Monique Juillerat, bisher als Mitglied der Geschäftsleitung von "familea" für die externe und interne Kommunikation verantwortlich, wird ab 1. September neue Kommunikations-Verantwortliche der Baselbieter Bildungs-, Kultur- und Sportdirektion.

• Der Kanton Baselland verkauft das "Chuenimatt-Areal" der Bricks Group AG zur Realisierung des Konzeptes "Tri-innova", das eine schrittweise Entwicklung von unterschiedlich grossen Flächen für Dienstleistungs-, Labor-, Produktionsnutzungen sowie Co-working vorsieht.

Spitex Muttenz schliesst die Pflegewohnung Seminarstrasse per 30. November dieses Jahres.

• Die Schweizerischen Rheinhäfen (SRH) verkaufen ihren Anteil an der Rheinhafen-Gesellschaft Weil am Rhein an die Stadt Weil am Rhein.

• Das Rote Kreuz Basel eröffnet am 11. August einen neuen Secondhand-Kleiderladen im Kleinbasel, konkret: am Claraplatz.

• Der 47-jährige Ökonom Michael Harr, verheiratet und Vater zweier Kinder, übernimmt ab 1. August die Geschäftsleitung der Pro Senectute beider Basel.

• Die Basler Regierung legte die Abgeltung der Staatsgarantie durch die Basler Kantonalbank (BKB) für die Jahre 2017 bis 2020 auf jährlich 8,8 Millionen Franken fest.

• Mit Datum vom 1. Juli wird die Kunstkommission für das Kunstmuseum Basel vom Rechts-Professor Felix Uhlmann präsidiert, der den langjährigen Vorsitzenden Peter Mosimann ablöst.

• Die Basler Regierung hat der Bau- und Finanzgesellschaft Zum Greifen AG den Zuschlag für Bau und den Betrieb eines neuen Quartierparkings unter dem Landhof-Areal erteilt.

• Die von der UNICEF erst kürzlich rezertifizierte "kinderfreundliche Gemeinde" Riehen gibt ihr Wissen an 40 Bürgermeister aus Südkorea weiter, die die Basler Landgemeinde besuchen.
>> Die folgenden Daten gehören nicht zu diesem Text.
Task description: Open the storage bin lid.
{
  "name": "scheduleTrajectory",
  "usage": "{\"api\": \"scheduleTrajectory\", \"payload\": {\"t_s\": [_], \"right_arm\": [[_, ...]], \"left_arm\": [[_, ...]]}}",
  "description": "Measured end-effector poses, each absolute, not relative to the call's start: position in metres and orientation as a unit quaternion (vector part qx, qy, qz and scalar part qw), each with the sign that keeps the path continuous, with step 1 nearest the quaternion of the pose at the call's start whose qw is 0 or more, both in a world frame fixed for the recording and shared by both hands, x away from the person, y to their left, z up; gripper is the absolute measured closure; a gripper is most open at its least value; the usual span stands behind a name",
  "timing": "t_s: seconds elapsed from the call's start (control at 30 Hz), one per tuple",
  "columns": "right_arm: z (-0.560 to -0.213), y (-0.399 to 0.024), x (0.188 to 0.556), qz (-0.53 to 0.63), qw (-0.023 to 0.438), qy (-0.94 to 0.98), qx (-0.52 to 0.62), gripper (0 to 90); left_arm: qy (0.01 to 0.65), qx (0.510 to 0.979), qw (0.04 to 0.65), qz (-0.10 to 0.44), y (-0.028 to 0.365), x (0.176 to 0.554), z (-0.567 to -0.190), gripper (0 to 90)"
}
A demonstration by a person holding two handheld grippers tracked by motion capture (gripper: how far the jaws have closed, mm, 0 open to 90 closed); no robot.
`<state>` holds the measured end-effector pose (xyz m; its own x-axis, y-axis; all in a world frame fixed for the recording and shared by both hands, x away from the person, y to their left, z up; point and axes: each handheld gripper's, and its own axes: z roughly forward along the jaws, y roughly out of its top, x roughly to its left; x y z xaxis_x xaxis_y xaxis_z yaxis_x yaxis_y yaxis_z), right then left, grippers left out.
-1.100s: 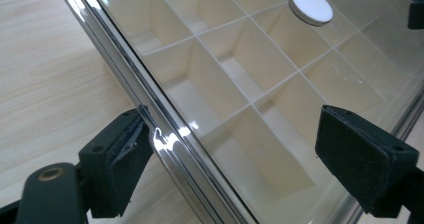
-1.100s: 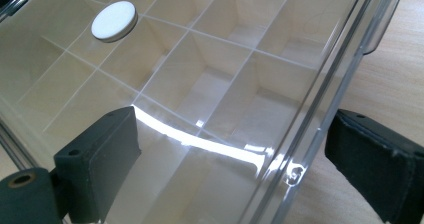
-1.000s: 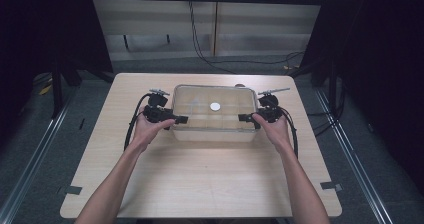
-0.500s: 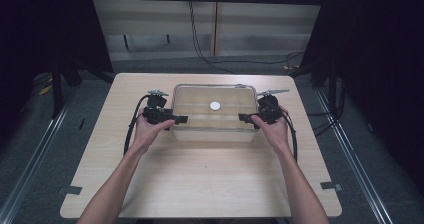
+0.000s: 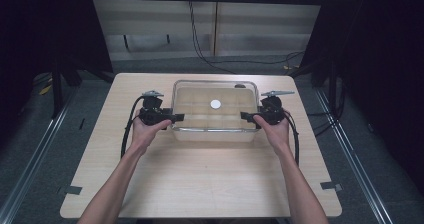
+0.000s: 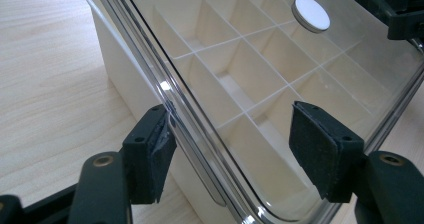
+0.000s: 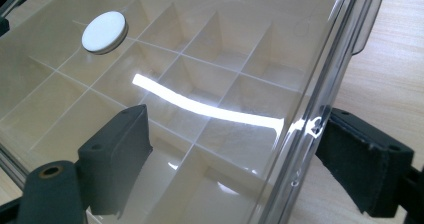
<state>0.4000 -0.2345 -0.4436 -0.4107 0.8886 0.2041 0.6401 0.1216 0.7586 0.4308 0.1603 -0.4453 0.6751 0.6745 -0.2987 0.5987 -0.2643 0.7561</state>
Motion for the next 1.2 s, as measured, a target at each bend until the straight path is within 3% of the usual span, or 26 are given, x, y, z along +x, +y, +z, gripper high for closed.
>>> {"api": "scheduleTrajectory", "payload": {"t_s": [0.83, 1.2], "right_arm": [[-0.431, -0.253, 0.386, 0.462, 0.166, 0.690, 0.532, 50.4], [-0.424, -0.256, 0.378, 0.475, 0.173, 0.678, 0.533, 58.4]], "left_arm": [[0.402, 0.777, 0.478, 0.079, 0.167, 0.422, -0.433, 53.3], [0.393, 0.770, 0.495, 0.089, 0.171, 0.418, -0.428, 57.9]]}}
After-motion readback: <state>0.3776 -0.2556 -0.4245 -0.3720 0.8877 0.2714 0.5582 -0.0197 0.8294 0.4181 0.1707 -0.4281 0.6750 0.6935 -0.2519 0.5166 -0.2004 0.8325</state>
• Da der Vereinszweck erfüllt sei, hat die Generalversammlung den "Verein Kunschti Eglisee" am 16. Juni mit 30 zu 4 Stimmen aufgelöst.

• Nationalrat Christoph Eymann, der ehemalige Vorsteher des Basler Erziehungsdepartements, wurde als neues Mitglied in den Verwaltungsrat des Karger Verlags gewählt.

• Der Kanton Basel-Stadt führt eine neue, zusammenhängende Fussgängerorientierung ein, mit der sich ortsunkundige Gäste, aber auch Einheimische in Basel künftig durch neue Stadtpläne auf Stelen besser zurechtfinden sollen.

• Die kantonale Volksinitiative "Recht auf Wohnen" wurde mit bisher 3'188 gültigen Stimmen der Basler Staatskanzlei überreicht.

• Der Therwiler Gemeindepräsident Reto Wolf löst kommenden September Elisabeth Schneider-Schneiter im Präsidium der "Starken Region Basel/Nordwestschweiz" ab.

Dominik Prétôt, der frühere CEO von Telebasel, wird per 1. Januar 2018 mit einem 50 Prozent-Pensum neuer Informations-Beauftragter der Römisch-katholischen Landeskirche Baselland.